*** Opening RECORDS FOR THIS TASK ***
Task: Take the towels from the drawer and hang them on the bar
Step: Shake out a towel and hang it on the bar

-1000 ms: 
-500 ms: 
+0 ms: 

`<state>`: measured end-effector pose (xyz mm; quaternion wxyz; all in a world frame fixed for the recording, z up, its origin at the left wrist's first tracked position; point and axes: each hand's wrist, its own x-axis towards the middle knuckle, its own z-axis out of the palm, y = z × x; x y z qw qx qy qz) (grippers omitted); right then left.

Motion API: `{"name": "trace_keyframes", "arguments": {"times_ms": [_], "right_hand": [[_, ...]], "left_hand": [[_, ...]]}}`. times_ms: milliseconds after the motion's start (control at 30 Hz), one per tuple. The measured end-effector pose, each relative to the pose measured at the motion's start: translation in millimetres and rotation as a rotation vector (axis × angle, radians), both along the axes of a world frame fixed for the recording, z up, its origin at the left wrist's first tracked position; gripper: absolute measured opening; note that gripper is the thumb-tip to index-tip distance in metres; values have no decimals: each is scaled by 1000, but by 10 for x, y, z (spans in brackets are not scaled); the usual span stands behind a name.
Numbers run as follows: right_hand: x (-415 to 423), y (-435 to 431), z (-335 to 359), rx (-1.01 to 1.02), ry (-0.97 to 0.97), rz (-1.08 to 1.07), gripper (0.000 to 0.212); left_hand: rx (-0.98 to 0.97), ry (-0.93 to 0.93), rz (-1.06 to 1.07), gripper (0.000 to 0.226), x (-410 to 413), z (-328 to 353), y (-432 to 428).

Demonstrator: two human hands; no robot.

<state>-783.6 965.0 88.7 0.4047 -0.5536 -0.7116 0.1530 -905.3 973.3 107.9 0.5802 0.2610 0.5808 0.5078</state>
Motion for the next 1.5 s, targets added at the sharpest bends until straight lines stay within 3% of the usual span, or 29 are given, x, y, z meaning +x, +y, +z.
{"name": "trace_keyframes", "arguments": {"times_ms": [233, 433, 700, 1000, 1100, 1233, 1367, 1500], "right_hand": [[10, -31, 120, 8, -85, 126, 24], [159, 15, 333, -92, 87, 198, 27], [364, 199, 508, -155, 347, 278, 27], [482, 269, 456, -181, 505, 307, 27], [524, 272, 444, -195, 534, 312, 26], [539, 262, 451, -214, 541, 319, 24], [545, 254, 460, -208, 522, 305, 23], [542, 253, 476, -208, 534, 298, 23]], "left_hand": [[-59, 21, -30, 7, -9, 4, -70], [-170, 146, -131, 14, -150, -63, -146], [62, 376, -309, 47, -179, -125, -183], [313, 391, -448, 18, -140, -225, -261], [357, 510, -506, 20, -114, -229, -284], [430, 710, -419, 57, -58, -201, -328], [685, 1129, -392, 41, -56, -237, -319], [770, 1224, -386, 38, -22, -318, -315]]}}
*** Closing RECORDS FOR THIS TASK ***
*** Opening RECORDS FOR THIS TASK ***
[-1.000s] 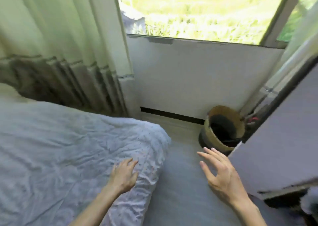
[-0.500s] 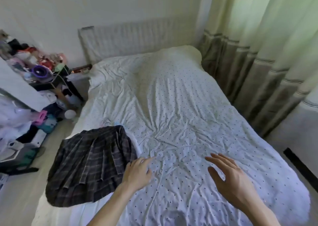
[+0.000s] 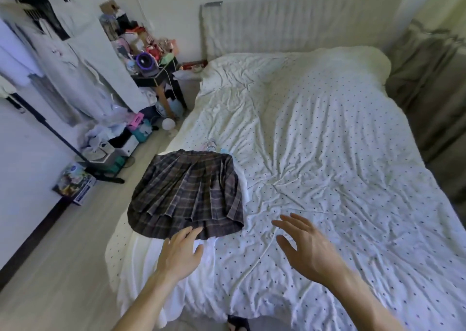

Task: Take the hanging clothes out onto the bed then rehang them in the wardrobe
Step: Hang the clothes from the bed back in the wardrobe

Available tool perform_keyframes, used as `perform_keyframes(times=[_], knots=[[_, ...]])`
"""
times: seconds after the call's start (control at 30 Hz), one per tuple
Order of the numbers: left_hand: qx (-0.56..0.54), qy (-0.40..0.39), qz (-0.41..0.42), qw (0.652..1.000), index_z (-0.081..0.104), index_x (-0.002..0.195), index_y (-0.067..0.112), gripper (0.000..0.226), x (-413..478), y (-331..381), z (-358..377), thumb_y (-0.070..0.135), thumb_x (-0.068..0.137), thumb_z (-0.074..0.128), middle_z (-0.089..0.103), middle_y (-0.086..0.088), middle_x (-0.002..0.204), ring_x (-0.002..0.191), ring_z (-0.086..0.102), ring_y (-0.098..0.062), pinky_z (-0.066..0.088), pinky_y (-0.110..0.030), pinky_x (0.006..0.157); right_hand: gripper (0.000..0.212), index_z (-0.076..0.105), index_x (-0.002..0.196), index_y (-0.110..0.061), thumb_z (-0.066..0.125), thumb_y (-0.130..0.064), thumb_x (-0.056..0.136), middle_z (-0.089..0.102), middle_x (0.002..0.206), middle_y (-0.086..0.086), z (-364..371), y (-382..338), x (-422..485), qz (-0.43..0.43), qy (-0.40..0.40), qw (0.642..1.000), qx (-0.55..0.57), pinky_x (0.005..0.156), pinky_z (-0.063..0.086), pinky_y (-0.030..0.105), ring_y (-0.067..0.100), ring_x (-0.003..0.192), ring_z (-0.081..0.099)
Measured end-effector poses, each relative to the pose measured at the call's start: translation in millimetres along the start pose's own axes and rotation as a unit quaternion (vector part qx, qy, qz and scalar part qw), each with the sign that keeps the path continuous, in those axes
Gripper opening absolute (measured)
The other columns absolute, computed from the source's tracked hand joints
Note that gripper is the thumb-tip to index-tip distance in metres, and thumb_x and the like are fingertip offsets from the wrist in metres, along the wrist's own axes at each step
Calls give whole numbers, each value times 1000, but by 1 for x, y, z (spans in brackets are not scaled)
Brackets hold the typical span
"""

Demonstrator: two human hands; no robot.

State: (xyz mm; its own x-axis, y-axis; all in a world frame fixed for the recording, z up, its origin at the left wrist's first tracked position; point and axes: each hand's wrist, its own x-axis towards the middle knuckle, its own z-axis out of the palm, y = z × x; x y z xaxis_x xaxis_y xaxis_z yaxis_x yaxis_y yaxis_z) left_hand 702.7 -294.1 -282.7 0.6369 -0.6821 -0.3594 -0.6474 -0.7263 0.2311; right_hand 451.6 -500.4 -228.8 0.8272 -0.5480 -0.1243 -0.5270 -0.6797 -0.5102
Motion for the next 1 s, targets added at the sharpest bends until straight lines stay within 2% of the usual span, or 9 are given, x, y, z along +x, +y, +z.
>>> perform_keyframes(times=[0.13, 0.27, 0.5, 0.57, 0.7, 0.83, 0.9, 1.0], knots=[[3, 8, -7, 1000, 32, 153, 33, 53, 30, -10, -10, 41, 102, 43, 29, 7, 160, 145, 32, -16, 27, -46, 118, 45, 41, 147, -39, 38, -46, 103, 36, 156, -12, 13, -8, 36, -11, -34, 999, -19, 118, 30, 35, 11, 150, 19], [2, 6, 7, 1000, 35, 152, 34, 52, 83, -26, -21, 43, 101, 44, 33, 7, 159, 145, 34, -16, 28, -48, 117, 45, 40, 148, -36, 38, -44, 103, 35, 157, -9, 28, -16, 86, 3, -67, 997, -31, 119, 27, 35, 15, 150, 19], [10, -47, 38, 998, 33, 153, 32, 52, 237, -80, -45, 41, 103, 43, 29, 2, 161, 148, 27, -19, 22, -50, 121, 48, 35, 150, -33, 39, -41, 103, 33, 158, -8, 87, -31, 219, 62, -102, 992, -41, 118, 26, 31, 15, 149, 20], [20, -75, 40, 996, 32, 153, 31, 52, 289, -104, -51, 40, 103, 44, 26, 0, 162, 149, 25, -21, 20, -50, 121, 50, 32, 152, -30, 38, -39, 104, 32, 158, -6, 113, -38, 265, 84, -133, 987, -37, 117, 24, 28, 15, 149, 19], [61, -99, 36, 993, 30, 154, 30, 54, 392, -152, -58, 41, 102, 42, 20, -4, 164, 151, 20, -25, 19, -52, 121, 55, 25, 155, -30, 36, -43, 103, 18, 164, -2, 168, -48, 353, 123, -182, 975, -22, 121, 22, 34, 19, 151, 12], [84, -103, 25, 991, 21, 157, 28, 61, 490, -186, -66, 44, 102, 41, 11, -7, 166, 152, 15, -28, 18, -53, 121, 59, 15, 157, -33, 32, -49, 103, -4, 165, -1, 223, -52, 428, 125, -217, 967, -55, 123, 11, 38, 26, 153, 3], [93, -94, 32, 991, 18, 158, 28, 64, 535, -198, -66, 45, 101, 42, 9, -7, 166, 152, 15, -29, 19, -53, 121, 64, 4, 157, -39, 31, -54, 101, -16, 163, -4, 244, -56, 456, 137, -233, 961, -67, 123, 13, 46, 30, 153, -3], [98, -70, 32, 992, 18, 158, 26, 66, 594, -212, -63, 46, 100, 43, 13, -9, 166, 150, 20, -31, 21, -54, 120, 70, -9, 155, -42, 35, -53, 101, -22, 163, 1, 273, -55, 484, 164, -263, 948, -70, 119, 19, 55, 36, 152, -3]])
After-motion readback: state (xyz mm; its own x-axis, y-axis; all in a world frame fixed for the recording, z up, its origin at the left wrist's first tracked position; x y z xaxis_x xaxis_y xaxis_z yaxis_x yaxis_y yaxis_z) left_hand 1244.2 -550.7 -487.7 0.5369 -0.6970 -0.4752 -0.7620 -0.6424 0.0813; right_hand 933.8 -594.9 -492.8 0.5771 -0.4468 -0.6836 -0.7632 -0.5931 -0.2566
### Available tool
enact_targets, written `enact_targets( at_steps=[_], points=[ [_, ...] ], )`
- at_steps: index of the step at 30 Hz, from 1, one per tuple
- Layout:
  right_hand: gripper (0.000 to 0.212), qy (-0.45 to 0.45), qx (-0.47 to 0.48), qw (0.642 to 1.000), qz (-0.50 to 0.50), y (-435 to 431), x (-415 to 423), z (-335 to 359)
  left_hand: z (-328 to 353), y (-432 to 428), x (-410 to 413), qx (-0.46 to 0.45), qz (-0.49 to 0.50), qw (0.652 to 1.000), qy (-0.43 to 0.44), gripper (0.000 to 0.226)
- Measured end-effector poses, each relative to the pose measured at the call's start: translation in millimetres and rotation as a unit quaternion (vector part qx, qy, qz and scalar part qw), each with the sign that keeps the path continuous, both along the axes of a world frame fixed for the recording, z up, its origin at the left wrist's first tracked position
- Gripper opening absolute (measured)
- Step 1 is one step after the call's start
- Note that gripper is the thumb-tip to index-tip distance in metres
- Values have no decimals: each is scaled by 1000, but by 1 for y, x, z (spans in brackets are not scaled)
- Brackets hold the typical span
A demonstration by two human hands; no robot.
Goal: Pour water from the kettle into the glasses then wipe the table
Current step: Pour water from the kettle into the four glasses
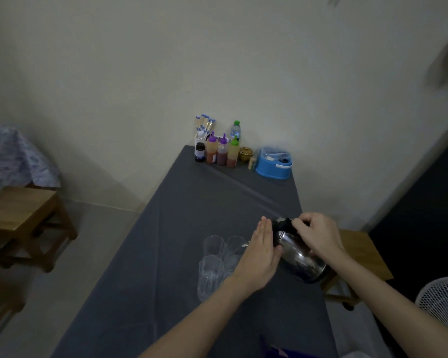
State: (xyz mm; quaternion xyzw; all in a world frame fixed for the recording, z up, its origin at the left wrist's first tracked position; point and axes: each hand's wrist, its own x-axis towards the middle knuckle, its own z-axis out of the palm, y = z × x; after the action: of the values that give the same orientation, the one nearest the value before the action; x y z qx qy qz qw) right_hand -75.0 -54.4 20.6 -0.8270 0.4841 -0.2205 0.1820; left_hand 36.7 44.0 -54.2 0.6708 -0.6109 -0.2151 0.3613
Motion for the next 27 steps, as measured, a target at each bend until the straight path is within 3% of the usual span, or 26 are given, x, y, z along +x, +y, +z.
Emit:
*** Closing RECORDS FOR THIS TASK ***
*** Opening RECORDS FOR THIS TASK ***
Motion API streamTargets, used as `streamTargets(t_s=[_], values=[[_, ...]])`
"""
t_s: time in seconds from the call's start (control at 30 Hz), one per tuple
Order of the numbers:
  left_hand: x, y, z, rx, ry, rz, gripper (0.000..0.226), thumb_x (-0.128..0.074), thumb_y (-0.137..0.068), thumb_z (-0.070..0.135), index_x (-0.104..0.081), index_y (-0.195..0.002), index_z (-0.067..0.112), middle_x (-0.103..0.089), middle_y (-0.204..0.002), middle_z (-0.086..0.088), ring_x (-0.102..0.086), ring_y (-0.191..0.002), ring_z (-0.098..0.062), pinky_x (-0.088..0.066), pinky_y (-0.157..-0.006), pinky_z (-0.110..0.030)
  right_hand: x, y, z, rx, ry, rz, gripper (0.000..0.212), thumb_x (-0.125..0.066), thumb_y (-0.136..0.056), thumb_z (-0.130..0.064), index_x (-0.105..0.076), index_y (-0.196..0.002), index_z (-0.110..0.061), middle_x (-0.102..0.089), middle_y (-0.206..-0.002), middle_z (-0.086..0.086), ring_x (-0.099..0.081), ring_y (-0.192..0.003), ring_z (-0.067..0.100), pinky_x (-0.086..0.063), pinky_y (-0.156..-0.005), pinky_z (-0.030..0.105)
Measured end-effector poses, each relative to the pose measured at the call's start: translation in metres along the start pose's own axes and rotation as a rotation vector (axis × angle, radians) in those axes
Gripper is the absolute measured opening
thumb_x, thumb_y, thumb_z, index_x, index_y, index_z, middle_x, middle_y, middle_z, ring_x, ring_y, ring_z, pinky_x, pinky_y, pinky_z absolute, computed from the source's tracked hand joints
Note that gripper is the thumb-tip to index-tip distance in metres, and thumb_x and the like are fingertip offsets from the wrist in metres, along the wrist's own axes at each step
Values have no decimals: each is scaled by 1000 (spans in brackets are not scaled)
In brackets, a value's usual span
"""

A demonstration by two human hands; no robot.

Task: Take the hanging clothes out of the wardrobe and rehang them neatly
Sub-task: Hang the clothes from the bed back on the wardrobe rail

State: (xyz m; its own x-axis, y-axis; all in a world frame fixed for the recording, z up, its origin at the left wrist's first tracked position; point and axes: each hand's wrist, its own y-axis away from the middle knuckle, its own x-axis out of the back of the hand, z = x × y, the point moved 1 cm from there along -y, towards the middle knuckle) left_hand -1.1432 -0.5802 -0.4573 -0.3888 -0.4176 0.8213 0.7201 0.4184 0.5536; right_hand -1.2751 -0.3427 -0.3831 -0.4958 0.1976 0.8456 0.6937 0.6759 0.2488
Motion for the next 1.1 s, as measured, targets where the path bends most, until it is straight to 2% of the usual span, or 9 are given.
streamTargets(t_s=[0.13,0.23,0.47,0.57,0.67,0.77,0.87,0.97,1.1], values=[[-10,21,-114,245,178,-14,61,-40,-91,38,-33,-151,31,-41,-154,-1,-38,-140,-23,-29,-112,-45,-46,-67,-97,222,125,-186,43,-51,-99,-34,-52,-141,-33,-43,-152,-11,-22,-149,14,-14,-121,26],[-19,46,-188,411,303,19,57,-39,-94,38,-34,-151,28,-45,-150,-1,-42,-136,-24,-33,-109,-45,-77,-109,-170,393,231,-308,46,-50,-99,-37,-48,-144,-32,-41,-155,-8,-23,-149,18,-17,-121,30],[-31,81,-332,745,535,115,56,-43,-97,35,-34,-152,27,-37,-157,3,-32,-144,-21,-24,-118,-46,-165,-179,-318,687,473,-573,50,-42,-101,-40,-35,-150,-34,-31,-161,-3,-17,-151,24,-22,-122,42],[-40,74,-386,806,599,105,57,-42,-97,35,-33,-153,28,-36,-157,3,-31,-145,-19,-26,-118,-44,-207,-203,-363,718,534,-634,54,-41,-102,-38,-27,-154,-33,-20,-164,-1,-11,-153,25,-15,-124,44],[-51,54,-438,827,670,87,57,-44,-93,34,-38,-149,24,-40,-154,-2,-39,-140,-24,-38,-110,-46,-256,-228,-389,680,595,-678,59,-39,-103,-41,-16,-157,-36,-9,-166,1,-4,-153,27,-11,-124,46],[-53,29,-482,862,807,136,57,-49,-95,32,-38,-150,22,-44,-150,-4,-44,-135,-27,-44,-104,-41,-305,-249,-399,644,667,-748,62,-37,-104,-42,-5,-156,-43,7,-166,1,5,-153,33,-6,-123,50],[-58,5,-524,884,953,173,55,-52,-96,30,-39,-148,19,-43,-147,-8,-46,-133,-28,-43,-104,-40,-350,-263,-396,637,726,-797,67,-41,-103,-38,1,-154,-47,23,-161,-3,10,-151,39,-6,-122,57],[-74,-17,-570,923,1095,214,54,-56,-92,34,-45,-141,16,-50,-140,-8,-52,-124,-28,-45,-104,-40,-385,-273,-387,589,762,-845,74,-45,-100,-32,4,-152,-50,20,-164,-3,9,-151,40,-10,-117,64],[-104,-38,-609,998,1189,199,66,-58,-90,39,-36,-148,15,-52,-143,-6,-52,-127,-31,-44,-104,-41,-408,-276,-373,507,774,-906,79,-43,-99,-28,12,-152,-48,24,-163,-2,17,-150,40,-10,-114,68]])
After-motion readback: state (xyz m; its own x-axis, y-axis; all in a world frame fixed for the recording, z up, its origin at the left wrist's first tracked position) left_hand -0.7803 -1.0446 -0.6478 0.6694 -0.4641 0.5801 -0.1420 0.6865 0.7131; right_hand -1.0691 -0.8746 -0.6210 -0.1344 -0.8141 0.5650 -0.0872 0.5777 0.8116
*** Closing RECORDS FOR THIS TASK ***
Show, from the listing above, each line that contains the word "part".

**RESPONSE BELOW**
Measured end-effector poses, each relative to the pose measured at the call's start: translation in millimetres along the start pose's own axes and rotation as a unit quaternion (vector part qx, qy, qz and scalar part qw), each with the sign that keeps the path continuous, in those axes
- Measured end-effector poses, each relative to the pose measured at the call's start: translation in millimetres and rotation as a unit quaternion (vector part qx, qy, qz and scalar part qw), each with the sign that keeps the path continuous, both along the axes of a world frame fixed for the recording, z up, its origin at the left wrist's first tracked position

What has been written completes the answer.